__Exercise__
All of the entries below should be printed exactly; the pictures are to be left out.

__Entries supplied__
[Start of section]

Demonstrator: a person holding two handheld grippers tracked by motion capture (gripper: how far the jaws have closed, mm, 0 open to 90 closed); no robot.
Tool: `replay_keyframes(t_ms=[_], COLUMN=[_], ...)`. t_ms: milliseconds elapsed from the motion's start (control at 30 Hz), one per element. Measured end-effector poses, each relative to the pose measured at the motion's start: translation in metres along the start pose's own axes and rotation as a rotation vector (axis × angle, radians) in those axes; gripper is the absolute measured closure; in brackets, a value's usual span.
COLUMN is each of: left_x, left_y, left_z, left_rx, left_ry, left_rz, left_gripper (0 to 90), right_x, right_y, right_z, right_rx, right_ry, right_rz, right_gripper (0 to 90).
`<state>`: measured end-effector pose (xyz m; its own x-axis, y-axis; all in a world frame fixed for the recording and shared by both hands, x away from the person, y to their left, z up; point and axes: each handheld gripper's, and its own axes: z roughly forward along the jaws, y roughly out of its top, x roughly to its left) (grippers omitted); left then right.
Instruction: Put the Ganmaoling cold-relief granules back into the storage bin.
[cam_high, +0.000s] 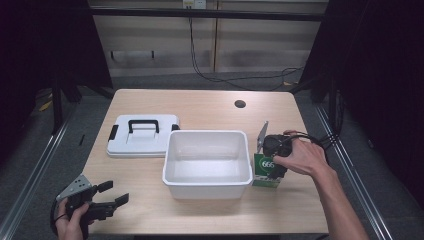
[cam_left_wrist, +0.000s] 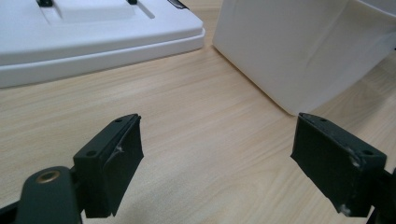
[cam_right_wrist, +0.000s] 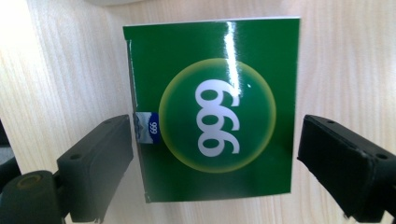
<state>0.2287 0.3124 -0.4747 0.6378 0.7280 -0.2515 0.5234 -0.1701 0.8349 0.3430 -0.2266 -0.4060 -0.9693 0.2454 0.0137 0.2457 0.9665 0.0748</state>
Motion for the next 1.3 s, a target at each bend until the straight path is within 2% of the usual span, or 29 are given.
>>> replay_keyframes(t_ms=[133,167,233,333,667,733,767,833,1300], left_x=[0.0,0.0,0.0,-0.001,-0.001,-0.001,-0.001,0.0,0.0], left_y=[0.0,0.0,0.0,0.0,0.0,0.0,0.0,0.0,0.0], left_z=[0.0,0.0,-0.001,0.0,0.0,0.0,0.0,0.0,0.0], left_rx=[0.001,0.001,0.001,0.003,0.006,0.004,0.004,0.004,0.005], left_ry=[-0.001,0.0,0.001,-0.003,-0.003,-0.003,-0.004,-0.004,-0.005], left_rz=[0.004,0.003,0.004,0.007,0.007,0.009,0.007,0.007,0.007], left_gripper=[15.8,15.9,15.8,15.9,15.8,15.8,15.8,15.8,15.9], right_x=[0.001,0.002,0.002,0.001,0.001,-0.002,-0.001,0.0,0.002], right_y=[0.005,0.007,0.008,0.009,0.01,0.011,0.011,0.011,0.011], right_z=[0.005,0.007,0.007,0.01,0.018,0.019,0.02,0.021,0.016], right_rx=[0.012,0.036,0.045,0.044,0.062,0.062,0.069,0.067,0.068], right_ry=[0.0,-0.005,-0.01,-0.017,-0.005,0.002,0.005,-0.005,0.012], right_rz=[-0.022,-0.023,-0.028,-0.042,-0.027,-0.046,-0.029,-0.048,-0.048], right_gripper=[10.0,11.5,11.9,12.4,11.9,12.2,12.4,13.0,15.8])
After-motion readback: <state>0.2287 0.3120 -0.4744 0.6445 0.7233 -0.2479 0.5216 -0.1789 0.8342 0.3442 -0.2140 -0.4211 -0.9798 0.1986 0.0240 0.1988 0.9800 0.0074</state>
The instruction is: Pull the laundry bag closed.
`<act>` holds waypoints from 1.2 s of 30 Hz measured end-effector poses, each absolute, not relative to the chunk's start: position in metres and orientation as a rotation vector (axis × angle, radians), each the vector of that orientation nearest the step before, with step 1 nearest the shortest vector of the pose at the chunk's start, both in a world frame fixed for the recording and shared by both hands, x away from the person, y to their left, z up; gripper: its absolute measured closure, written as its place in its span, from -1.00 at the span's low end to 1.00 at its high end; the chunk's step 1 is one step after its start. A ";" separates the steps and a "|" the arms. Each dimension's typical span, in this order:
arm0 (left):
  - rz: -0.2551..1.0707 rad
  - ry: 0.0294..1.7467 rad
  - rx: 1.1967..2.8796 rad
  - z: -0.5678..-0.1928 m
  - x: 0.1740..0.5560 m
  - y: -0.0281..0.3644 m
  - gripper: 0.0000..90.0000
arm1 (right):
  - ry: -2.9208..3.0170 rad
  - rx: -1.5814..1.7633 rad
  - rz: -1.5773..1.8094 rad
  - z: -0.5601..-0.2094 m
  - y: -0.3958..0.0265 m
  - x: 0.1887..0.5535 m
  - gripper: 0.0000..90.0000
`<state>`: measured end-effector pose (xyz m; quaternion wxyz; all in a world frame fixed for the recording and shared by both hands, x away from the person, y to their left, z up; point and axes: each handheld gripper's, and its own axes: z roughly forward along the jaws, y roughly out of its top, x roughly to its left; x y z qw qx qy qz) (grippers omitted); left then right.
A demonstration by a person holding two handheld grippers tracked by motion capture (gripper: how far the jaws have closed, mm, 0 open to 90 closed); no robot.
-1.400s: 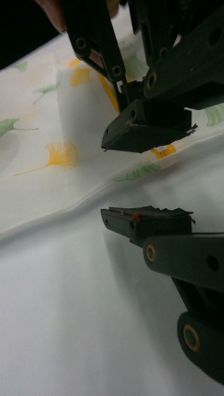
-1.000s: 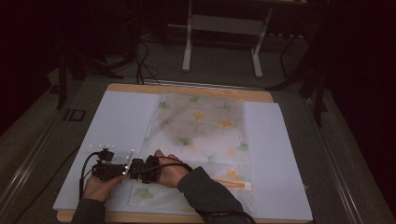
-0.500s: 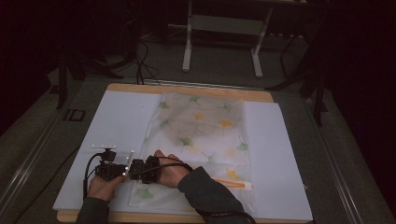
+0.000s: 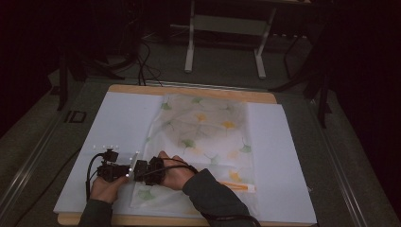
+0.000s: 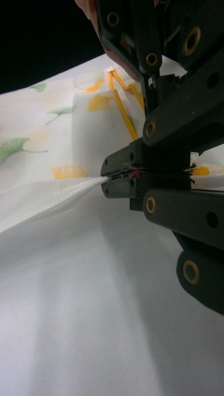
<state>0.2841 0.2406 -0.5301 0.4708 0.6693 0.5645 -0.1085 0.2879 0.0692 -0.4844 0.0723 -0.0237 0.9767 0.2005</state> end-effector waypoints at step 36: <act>-0.266 1.372 1.647 -0.522 0.278 0.234 0.86 | 2.898 -0.061 0.666 -0.479 0.057 0.285 0.87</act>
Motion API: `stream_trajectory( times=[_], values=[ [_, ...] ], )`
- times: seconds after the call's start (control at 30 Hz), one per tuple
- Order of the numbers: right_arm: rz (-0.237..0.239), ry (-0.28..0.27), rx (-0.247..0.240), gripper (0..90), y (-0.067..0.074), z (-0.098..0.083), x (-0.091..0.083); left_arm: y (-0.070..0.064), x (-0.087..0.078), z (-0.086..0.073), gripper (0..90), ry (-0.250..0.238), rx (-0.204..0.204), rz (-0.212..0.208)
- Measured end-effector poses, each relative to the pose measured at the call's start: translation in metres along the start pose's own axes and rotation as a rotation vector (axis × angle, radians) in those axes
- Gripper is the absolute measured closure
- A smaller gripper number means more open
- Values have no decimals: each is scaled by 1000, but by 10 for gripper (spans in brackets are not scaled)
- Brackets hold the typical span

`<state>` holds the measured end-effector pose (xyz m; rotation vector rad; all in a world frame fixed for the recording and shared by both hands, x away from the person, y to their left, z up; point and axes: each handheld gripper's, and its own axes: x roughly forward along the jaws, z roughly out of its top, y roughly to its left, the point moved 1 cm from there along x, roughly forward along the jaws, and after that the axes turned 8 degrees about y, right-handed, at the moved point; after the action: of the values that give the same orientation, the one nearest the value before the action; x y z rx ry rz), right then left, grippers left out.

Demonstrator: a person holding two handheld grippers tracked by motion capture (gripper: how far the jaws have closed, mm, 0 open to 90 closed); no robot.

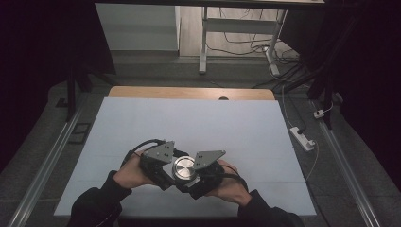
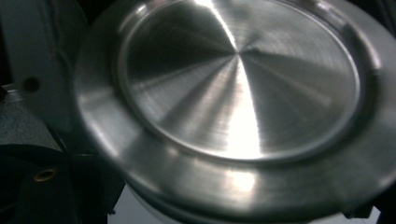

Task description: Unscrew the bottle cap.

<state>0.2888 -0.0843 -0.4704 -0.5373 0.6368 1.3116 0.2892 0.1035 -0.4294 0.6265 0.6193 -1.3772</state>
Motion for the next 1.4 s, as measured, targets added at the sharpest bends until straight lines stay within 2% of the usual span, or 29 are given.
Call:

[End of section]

__Answer box__
Demonstrator: a person holding two handheld grippers tracked by motion capture (gripper: how far the jaws have closed, mm, 0 open to 90 closed); no robot.
Tool: `replay_keyframes(t_ms=[_], COLUMN=[_], ...)`. t_ms: milliseconds elapsed from the motion's start (control at 30 Hz), one per element. Measured end-effector poses, each relative to the pose measured at the motion's start: translation in metres along the start pose's own axes and rotation as a rotation vector (axis × angle, radians) in those axes; gripper is the absolute measured closure; in brackets, a value's usual span.
COLUMN is each of: left_x, left_y, left_z, left_rx, left_ry, left_rz, left_gripper (0 to 90), right_x, right_y, right_z, right_rx, right_ry, right_rz, right_gripper (0 to 90).
`<state>`: measured end-effector pose (xyz m; its own x-axis, y-axis; all in a world frame fixed for the recording and shared by both hands, x away from the person, y to their left, z up; point and axes: each handheld gripper's, and its own axes: z roughly forward along the jaws, y roughly out of its top, x roughly to its left) (grippers omitted); left then right.
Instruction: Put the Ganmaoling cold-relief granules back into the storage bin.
[cam_high, +0.000s] 
[cam_left_wrist, +0.000s] 
[cam_right_wrist, +0.000s] 
<state>0.2287 0.3124 -0.4747 0.6378 0.7280 -0.2515 0.5234 -0.1701 0.8349 0.3430 -0.2266 -0.4060 -0.9693 0.2454 0.0137 0.2457 0.9665 0.0748</state>
Motion for the next 1.3 s, a target at each bend until the straight path is within 2% of the usual span, or 29 are given.
>>> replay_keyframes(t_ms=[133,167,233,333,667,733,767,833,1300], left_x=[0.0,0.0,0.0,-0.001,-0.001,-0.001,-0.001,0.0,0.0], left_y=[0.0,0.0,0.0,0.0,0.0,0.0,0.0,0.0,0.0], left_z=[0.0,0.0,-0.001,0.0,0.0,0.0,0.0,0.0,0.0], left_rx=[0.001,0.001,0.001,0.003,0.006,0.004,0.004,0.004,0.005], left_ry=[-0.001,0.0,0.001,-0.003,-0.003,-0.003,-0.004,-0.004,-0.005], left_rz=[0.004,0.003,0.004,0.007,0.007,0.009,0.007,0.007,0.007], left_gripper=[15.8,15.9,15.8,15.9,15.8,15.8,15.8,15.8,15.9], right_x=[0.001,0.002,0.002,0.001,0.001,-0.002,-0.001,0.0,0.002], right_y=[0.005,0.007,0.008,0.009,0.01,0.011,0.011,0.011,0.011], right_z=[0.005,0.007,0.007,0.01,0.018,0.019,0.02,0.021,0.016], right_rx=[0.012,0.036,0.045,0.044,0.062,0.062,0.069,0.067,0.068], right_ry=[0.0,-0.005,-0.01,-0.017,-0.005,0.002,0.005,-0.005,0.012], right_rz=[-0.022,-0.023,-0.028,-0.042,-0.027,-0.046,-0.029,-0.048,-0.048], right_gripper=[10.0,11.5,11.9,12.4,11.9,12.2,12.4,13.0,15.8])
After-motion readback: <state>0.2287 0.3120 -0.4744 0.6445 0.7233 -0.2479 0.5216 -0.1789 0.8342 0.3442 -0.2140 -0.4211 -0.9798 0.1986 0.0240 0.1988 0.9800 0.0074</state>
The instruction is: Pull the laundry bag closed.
`<act>` holds waypoints from 1.2 s of 30 Hz measured end-effector poses, each absolute, not relative to the chunk's start: position in metres and orientation as a rotation vector (axis × angle, radians), each the vector of that orientation nearest the step before, with step 1 nearest the shortest vector of the pose at the chunk's start, both in a world frame fixed for the recording and shared by both hands, x away from the person, y to their left, z up; gripper: its absolute measured closure, written as its place in its span, from -1.00 at the span's low end to 1.00 at its high end; the chunk's step 1 is one step after its start. A ";" separates the steps and a "|" the arms. Each dimension's typical span, in this order:
arm0 (left):
  - rz: -0.2551..1.0707 rad
  - ry: 0.0294..1.7467 rad
  - rx: 1.1967..2.8796 rad
  - z: -0.5678..-0.1928 m
  - x: 0.1740..0.5560 m
  - y: -0.0281..0.3644 m
  - gripper: 0.0000..90.0000
arm1 (right):
  - ry: -2.9208..3.0170 rad
  - rx: -1.5814..1.7633 rad
  - rz: -1.5773..1.8094 rad
  - z: -0.5601..-0.2094 m
  - y: -0.3958..0.0265 m
  - x: 0.1887..0.5535 m
  - gripper: 0.0000..90.0000
`<state>`: measured end-effector pose (xyz m; quaternion wxyz; all in a world frame fixed for the recording and shared by both hands, x away from the person, y to their left, z up; point and axes: each handheld gripper's, and its own axes: z roughly forward along the jaws, y roughly out of its top, x roughly to its left; x y z qw qx qy qz) (grippers omitted); left then right.
A demonstration by a person holding two handheld grippers tracked by motion capture (gripper: how far the jaws have closed, mm, 0 open to 90 closed); no robot.
-1.400s: 
-1.000s: 
-0.500s: 
+0.000s: 
+0.000s: 
<state>0.2841 0.2406 -0.5301 0.4708 0.6693 0.5645 -0.1085 0.2879 0.0692 -0.4844 0.0723 -0.0237 0.9767 0.2005</state> end-effector waypoints at step 36: <act>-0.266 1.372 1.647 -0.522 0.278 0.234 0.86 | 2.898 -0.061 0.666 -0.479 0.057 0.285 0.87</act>
Motion API: `stream_trajectory( times=[_], values=[ [_, ...] ], )`
- times: seconds after the call's start (control at 30 Hz), one per tuple
- Order of the numbers: right_arm: rz (-0.237..0.239), ry (-0.28..0.27), rx (-0.247..0.240), gripper (0..90), y (-0.067..0.074), z (-0.098..0.083), x (-0.091..0.083); left_arm: y (-0.070..0.064), x (-0.087..0.078), z (-0.086..0.073), gripper (0..90), ry (-0.250..0.238), rx (-0.204..0.204), rz (-0.212..0.208)
- Measured end-effector poses, each relative to the pose measured at the call's start: translation in metres along the start pose's own axes and rotation as a rotation vector (axis × angle, radians) in those axes
- Gripper is the absolute measured closure
- A smaller gripper number means more open
- Values have no decimals: each is scaled by 1000, but by 10 for gripper (spans in brackets are not scaled)
- Brackets hold the typical span

`<state>` holds the measured end-effector pose (xyz m; rotation vector rad; all in a world frame fixed for the recording and shared by both hands, x away from the person, y to their left, z up; point and axes: each handheld gripper's, and its own axes: x roughly forward along the jaws, z roughly out of its top, y roughly to its left, the point moved 1 cm from there along x, roughly forward along the jaws, and after that the axes turned 8 degrees about y, right-handed, at the moved point; after the action: of the values that give the same orientation, the one nearest the value before the action; x y z rx ry rz), right then left, grippers left out.

Demonstrator: a person holding two handheld grippers tracked by motion capture (gripper: how far the jaws have closed, mm, 0 open to 90 closed); no robot.


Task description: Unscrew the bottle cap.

<state>0.2888 -0.0843 -0.4704 -0.5373 0.6368 1.3116 0.2892 0.1035 -0.4294 0.6265 0.6193 -1.3772</state>
Motion for the next 1.4 s, as measured, targets added at the sharpest bends until straight lines stay within 2% of the usual span, or 29 are given.
Call:

The output is finished, and nothing else is needed.